Also notice that some of the correlations have asterisks next to them. This is our slick way of presenting the correlations and the p-values all in one easily viewable go (and it’s industry standard). Here’s how to interpret them:
| stars | Interpretation |
|---|---|
| † | p < .10 (marginally significant) |
| * | p < .05 |
| ** | p < .01 |
| *** | p < .001 |
You’ll see these conventions used wherever you can find p-values.
The other options of HARcorr each deal with formatting your table.

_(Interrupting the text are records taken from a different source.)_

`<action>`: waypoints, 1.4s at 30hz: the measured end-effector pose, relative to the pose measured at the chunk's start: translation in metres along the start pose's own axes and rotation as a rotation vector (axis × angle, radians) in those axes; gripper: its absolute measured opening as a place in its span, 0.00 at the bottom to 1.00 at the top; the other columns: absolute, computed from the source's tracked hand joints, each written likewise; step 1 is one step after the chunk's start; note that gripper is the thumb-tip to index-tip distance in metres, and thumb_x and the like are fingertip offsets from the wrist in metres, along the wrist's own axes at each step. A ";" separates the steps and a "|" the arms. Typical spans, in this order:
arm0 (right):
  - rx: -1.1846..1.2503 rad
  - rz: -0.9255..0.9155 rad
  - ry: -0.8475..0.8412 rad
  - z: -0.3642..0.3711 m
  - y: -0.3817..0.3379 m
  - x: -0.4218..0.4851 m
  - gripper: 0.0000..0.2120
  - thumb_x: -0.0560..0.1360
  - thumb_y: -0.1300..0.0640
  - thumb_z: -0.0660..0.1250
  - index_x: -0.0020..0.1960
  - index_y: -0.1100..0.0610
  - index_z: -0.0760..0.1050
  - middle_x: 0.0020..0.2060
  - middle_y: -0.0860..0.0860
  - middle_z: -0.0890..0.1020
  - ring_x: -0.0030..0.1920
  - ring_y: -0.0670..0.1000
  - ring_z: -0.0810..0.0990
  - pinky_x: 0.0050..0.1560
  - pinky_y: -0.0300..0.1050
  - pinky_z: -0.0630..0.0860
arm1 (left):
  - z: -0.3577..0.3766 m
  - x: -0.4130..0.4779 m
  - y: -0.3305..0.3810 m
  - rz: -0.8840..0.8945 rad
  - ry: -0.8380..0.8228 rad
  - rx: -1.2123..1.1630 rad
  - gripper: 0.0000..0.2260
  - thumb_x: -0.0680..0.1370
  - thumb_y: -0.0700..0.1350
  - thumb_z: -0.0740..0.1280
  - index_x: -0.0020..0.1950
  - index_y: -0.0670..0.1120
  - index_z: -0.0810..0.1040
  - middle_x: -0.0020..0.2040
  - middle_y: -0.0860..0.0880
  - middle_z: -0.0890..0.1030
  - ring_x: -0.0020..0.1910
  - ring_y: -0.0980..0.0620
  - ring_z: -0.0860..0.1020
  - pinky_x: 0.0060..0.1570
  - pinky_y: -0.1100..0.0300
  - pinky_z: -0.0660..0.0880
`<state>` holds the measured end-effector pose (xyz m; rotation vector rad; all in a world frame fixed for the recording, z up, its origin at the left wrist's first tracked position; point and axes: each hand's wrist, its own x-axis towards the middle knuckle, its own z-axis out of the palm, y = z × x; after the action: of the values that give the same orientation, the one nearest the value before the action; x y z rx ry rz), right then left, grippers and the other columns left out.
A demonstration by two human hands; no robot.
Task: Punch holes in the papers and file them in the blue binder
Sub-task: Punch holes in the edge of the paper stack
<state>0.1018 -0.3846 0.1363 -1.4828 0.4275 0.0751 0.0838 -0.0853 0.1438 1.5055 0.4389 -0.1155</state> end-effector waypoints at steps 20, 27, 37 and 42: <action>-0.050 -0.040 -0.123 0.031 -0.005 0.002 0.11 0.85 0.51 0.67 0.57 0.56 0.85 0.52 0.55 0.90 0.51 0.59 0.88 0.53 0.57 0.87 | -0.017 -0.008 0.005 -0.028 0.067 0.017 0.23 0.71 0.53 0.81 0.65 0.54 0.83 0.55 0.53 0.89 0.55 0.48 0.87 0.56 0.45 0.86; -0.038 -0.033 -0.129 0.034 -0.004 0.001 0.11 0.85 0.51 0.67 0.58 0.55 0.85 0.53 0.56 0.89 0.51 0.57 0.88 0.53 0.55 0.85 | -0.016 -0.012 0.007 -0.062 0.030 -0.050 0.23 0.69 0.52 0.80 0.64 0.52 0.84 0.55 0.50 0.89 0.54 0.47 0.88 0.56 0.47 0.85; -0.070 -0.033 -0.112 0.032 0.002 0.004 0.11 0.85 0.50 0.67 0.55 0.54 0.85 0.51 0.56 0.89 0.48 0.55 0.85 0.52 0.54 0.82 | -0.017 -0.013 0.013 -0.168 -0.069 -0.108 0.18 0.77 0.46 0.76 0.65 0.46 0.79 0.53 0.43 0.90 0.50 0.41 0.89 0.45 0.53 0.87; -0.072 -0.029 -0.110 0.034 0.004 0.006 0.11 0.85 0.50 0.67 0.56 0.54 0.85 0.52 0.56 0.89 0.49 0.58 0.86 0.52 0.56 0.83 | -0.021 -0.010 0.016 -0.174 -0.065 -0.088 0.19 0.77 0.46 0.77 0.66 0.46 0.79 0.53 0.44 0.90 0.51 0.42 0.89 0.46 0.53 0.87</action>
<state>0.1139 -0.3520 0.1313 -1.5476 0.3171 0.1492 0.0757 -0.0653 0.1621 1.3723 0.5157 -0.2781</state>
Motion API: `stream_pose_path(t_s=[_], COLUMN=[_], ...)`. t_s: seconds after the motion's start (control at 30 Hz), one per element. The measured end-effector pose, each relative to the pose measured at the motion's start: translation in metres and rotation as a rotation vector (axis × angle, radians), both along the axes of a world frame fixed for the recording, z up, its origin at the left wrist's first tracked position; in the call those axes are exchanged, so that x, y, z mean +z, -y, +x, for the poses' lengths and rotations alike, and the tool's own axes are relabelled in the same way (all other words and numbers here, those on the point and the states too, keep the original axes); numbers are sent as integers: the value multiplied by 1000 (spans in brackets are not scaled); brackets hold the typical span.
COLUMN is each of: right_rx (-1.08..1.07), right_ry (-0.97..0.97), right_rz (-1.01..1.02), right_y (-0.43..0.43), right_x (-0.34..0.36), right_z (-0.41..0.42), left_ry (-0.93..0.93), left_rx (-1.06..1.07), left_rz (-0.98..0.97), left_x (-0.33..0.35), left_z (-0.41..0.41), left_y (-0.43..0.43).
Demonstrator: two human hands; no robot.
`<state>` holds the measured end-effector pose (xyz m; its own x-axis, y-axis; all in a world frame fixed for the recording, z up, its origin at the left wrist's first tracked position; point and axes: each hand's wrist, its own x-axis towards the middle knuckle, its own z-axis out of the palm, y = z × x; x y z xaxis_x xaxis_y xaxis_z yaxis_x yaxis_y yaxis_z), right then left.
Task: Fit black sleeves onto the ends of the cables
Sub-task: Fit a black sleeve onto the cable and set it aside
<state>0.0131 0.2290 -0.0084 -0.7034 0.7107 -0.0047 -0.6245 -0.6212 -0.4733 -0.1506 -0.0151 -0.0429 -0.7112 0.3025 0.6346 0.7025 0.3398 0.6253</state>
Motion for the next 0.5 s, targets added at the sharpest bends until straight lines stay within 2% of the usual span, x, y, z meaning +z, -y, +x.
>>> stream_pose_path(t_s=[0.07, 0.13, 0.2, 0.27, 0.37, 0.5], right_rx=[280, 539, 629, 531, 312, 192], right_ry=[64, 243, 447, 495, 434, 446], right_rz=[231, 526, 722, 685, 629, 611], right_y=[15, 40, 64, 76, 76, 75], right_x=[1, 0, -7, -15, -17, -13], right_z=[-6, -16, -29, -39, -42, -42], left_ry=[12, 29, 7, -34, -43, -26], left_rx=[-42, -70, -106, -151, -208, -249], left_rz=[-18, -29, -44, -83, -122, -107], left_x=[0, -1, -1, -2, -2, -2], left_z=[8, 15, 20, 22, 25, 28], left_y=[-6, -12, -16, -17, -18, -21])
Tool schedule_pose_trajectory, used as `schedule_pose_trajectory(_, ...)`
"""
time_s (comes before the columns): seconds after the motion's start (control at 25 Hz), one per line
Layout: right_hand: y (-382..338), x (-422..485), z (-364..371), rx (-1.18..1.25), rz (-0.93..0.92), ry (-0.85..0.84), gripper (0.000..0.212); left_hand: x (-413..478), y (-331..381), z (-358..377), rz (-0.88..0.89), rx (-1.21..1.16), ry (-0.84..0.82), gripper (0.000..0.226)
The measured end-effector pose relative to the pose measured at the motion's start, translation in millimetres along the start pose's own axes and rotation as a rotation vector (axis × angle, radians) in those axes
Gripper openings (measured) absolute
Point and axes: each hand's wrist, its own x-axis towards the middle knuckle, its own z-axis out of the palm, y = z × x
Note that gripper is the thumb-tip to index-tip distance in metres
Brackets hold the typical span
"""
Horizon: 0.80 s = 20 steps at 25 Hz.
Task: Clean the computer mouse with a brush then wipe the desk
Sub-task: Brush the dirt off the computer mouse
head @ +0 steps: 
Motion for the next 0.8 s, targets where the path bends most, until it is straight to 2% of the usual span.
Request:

You can explore the other options of HARcorr using the code ?clnR2::HARcorr()
?clnR2::HARcorr()
## starting httpd help server ... done
Another type of correlation that is important to know is partial correlation. Partial correlations are the linear relationship between two variable, controlling for other variables. GPA and grit may be correlated, for example, but other variables may influence that relationship. GPA and grit may be correlated partially because both go up over time–that is, their relationship may be partially a function of each of their relationship with adolescents’ age. In this case, controlling for age would then give us the unique correlation of GPA and grit, beyond their relationship with age. This can give us a more accurate estimate of the relationship between GPA and grit.
Let’s see how we can do this in R. In that both GPA and grit may differ by gender, as well, let’s also try controlling for gender. Like before, gender needs to be a numeric, rather than factor variable.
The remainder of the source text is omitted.